WORK TO BE COMPLETED => Repeat nothing but the lines below running from the one containing "(15, 31): 90" to the one containing "(241, 27): 0.34, 0.56". Keep both end lines.

Extracted records
.....
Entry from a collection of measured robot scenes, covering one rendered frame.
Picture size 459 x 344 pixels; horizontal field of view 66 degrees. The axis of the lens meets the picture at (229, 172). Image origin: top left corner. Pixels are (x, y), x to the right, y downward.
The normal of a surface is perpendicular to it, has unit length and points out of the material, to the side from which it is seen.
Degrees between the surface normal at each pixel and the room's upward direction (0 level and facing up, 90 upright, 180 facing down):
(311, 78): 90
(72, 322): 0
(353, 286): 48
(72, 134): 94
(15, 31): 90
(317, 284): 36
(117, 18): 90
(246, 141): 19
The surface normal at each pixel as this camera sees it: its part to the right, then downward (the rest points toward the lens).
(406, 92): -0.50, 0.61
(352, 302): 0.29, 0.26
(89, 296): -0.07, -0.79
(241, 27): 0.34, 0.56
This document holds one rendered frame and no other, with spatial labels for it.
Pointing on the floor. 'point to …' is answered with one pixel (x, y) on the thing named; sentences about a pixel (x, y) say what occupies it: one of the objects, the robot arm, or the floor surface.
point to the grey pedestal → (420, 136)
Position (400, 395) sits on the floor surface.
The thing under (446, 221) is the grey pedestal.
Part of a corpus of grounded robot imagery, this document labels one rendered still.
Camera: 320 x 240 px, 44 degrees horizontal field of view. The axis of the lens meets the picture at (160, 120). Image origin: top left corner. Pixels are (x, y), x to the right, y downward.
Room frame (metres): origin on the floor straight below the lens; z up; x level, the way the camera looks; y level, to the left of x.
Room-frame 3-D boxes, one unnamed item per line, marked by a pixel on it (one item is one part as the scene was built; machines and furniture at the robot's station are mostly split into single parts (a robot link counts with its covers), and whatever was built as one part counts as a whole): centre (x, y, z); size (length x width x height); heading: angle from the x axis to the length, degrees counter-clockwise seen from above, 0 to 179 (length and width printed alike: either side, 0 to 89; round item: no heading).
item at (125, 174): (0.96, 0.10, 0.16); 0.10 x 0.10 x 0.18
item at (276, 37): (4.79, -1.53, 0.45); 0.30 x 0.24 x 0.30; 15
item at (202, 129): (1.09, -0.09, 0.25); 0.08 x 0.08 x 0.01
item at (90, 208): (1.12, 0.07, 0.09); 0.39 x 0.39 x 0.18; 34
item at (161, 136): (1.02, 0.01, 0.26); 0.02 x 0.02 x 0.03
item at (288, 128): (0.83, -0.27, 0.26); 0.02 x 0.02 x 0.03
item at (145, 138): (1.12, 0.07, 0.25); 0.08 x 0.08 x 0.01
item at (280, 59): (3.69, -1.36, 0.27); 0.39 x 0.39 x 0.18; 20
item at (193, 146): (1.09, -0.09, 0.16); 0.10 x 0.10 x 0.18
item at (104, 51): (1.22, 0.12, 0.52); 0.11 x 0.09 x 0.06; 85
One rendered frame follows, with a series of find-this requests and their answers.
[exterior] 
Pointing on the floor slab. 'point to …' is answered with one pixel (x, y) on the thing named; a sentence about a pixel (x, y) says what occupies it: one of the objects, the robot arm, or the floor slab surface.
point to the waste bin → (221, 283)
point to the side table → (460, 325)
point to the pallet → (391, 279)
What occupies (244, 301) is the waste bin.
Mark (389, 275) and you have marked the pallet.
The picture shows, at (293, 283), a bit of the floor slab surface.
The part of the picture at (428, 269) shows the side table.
.....
WRITTEN SOLUTION =>
(15, 31): 90
(317, 284): 36
(117, 18): 90
(246, 141): 19
The surface normal at each pixel as this camera sees it: its part to the right, then downward (the rest points toward the lens).
(406, 92): -0.50, 0.61
(352, 302): 0.29, 0.26
(89, 296): -0.07, -0.79
(241, 27): 0.34, 0.56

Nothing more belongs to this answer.